Emit a verbatim copy of the lines below from the line with "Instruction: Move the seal" through the line with "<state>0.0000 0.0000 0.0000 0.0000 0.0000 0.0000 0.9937", excluding pictures and everything outside that range.

----- Exercise data

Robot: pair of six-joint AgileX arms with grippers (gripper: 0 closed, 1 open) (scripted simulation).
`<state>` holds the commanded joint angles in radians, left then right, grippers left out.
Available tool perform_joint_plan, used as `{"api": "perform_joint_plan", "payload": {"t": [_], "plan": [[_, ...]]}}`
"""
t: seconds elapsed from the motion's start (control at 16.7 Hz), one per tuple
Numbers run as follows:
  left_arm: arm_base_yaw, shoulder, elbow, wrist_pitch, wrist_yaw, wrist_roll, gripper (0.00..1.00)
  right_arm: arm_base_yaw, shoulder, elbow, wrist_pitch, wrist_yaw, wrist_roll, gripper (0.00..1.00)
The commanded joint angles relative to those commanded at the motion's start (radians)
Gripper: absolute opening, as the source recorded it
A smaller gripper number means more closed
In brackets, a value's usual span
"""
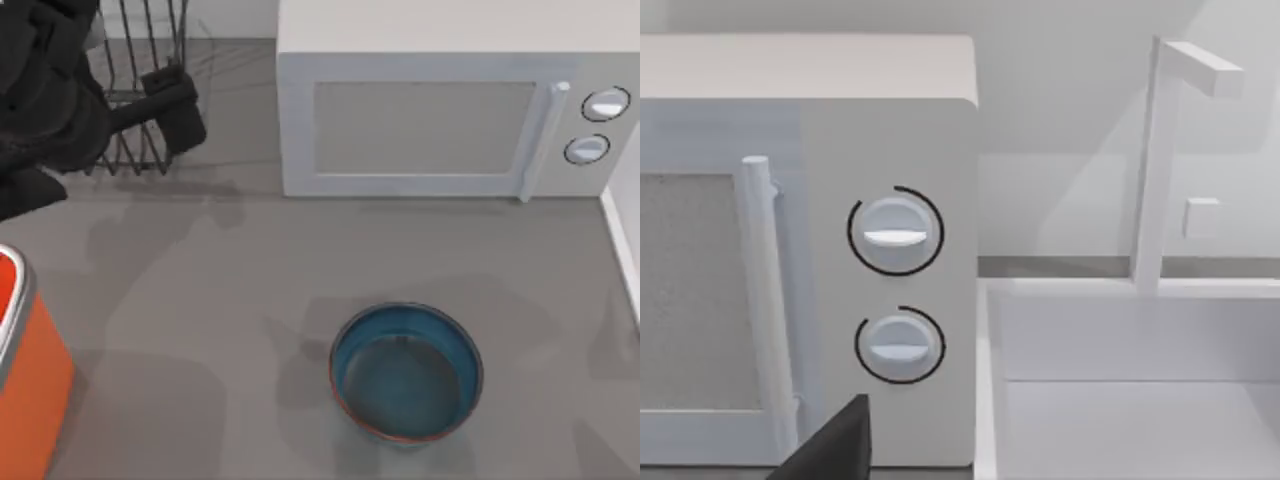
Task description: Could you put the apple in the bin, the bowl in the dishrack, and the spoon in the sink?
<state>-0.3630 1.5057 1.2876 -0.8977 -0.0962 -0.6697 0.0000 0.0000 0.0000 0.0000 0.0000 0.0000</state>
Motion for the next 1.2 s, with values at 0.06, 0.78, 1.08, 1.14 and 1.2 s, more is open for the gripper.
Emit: {"api": "perform_joint_plan", "payload": {"t": [0.06,0.78,1.08,1.14,1.2], "plan": [[-0.043,0.104,0.096,-0.067,0.001,-0.040,1.00,0.000,0.000,0.000,0.000,0.000,0.000,1.00],[-0.573,0.886,1.045,-0.620,0.079,-0.322,1.00,0.000,0.000,0.000,0.000,0.000,0.000,1.00],[-0.680,0.967,1.197,-0.685,0.102,-0.344,1.00,0.000,0.000,0.000,0.000,0.000,0.000,1.00],[-0.684,0.970,1.202,-0.687,0.102,-0.345,1.00,0.000,0.000,0.000,0.000,0.000,0.000,1.00],[-0.684,0.970,1.202,-0.687,0.102,-0.345,1.00,0.000,0.000,0.000,0.000,0.000,0.000,1.00]]}}
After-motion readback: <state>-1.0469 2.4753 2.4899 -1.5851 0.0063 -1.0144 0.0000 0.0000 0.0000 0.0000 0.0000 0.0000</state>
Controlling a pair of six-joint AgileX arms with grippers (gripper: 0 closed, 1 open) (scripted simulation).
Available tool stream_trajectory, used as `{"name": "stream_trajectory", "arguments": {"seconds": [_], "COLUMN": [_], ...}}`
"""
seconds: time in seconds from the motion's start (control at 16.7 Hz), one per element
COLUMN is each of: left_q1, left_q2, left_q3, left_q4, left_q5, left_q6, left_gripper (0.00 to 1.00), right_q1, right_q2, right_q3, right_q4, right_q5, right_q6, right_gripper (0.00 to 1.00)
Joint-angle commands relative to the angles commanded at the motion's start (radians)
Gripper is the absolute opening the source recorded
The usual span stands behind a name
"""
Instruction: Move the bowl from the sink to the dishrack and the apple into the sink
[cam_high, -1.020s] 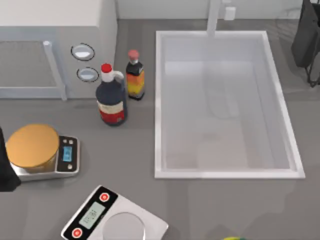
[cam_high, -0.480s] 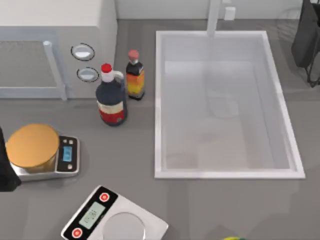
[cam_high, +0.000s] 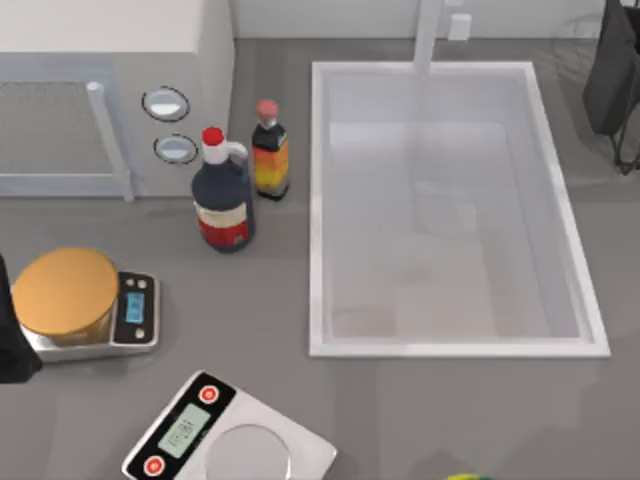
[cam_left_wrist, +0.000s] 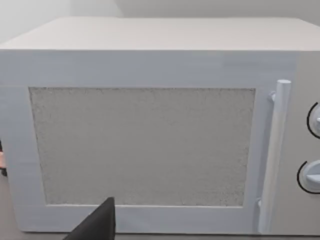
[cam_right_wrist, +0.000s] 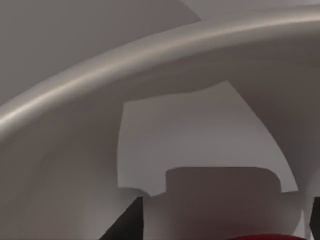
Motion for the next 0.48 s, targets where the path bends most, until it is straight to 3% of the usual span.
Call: {"name": "stream_trajectory", "arguments": {"seconds": [0.24, 0.48], "left_q1": [0.000, 0.000], "left_q2": [0.000, 0.000], "left_q3": [0.000, 0.000], "left_q4": [0.000, 0.000], "left_q5": [0.000, 0.000], "left_q6": [0.000, 0.000], "left_gripper": [1.00, 1.00], "right_q1": [0.000, 0.000], "right_q2": [0.000, 0.000], "right_q3": [0.000, 0.000], "right_q4": [0.000, 0.000], "right_q5": [0.000, 0.000], "right_q6": [0.000, 0.000], "right_gripper": [0.02, 0.00]}}
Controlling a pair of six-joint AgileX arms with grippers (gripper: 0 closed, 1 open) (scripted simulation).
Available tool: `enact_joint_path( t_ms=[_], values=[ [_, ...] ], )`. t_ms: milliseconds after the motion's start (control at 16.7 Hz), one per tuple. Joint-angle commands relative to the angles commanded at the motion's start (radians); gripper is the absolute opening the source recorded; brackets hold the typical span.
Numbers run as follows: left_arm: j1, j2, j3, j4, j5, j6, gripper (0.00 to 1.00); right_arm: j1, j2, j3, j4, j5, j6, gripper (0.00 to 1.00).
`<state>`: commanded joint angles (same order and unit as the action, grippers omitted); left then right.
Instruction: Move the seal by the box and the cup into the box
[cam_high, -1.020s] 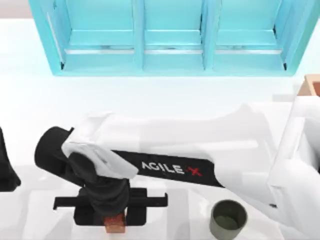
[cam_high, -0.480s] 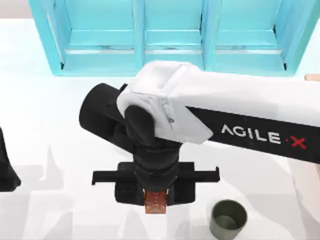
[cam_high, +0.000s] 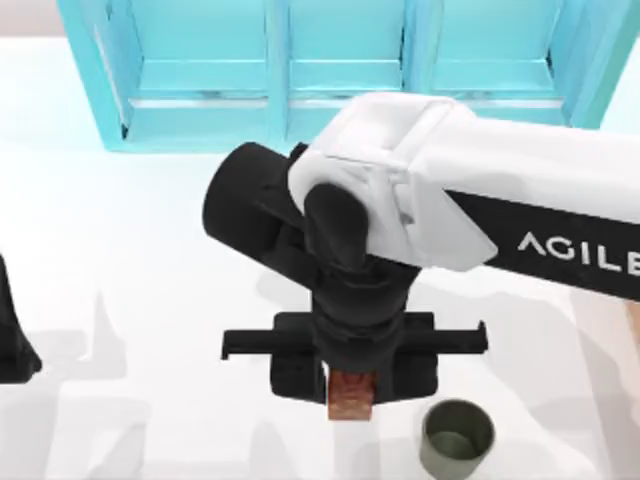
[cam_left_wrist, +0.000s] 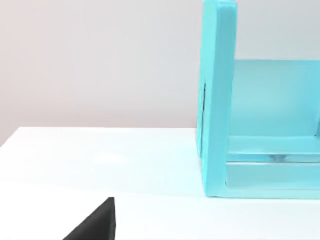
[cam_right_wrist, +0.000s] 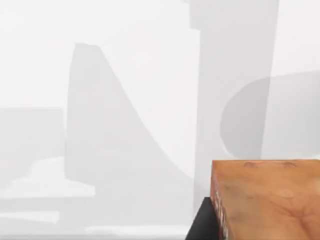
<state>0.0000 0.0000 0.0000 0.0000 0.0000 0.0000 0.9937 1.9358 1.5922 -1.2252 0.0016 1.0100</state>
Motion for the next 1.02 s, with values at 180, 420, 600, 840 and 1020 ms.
enact_joint_path(
  t_ms=[180,420,600,840,1020],
  values=[
    [0.000,0.000,0.000,0.000,0.000,0.000,1.00,-0.027,0.007,0.014,-0.007,0.001,-0.031,0.00],
    [0.000,0.000,0.000,0.000,0.000,0.000,1.00,-0.163,0.039,0.077,-0.040,0.002,-0.170,0.00],
    [0.000,0.000,0.000,0.000,0.000,0.000,1.00,-0.312,0.070,0.138,-0.073,0.002,-0.316,0.00],
    [0.000,0.000,0.000,0.000,0.000,0.000,1.00,-0.523,0.109,0.220,-0.118,0.004,-0.523,0.00],
    [0.000,0.000,0.000,0.000,0.000,0.000,1.00,-0.652,0.129,0.267,-0.142,0.005,-0.651,0.00]
  ],
)
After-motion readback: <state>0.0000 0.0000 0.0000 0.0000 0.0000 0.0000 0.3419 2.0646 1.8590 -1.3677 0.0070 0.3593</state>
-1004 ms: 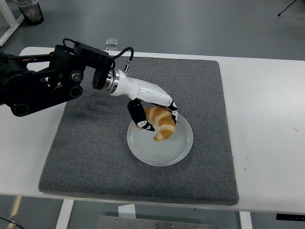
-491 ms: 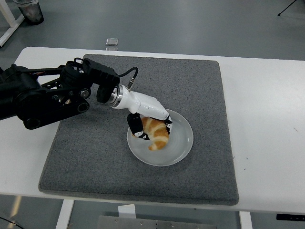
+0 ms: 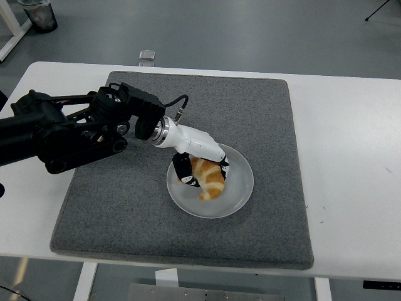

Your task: Place the bread on the plate

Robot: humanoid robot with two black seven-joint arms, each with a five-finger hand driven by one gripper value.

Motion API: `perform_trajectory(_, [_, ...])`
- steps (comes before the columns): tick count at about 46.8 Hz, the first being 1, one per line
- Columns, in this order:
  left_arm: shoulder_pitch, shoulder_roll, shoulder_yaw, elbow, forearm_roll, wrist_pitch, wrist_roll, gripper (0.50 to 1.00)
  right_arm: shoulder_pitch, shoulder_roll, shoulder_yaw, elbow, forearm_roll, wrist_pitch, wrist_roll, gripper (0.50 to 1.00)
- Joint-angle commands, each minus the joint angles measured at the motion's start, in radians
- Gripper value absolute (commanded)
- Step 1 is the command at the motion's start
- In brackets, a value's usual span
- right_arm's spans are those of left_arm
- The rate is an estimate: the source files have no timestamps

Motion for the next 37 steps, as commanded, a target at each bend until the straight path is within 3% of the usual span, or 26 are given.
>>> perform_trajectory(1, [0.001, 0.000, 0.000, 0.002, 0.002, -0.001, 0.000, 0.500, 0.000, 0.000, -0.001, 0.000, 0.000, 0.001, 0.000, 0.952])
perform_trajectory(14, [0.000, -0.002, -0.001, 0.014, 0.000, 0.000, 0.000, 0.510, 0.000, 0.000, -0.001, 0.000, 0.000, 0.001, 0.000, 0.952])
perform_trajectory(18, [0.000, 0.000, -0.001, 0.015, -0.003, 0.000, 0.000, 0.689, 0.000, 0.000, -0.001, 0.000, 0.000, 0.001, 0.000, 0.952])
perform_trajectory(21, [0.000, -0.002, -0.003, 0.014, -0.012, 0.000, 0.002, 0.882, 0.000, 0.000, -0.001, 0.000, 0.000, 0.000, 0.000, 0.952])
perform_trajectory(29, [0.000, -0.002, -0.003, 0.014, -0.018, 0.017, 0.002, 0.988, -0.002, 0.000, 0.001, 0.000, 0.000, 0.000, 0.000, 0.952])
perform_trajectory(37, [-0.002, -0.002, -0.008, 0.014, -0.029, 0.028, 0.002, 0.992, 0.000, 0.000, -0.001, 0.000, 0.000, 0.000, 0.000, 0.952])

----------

Task response:
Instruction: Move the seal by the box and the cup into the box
[cam_high, -1.020s] 
[cam_high, -0.480s] 
[cam_high, +0.000s] 
[cam_left_wrist, +0.000s] 
[cam_right_wrist, +0.000s] 
<state>0.0000 0.0000 0.0000 0.0000 0.0000 0.0000 0.9937 1.9358 1.5922 -1.2252 0.0016 1.0100</state>

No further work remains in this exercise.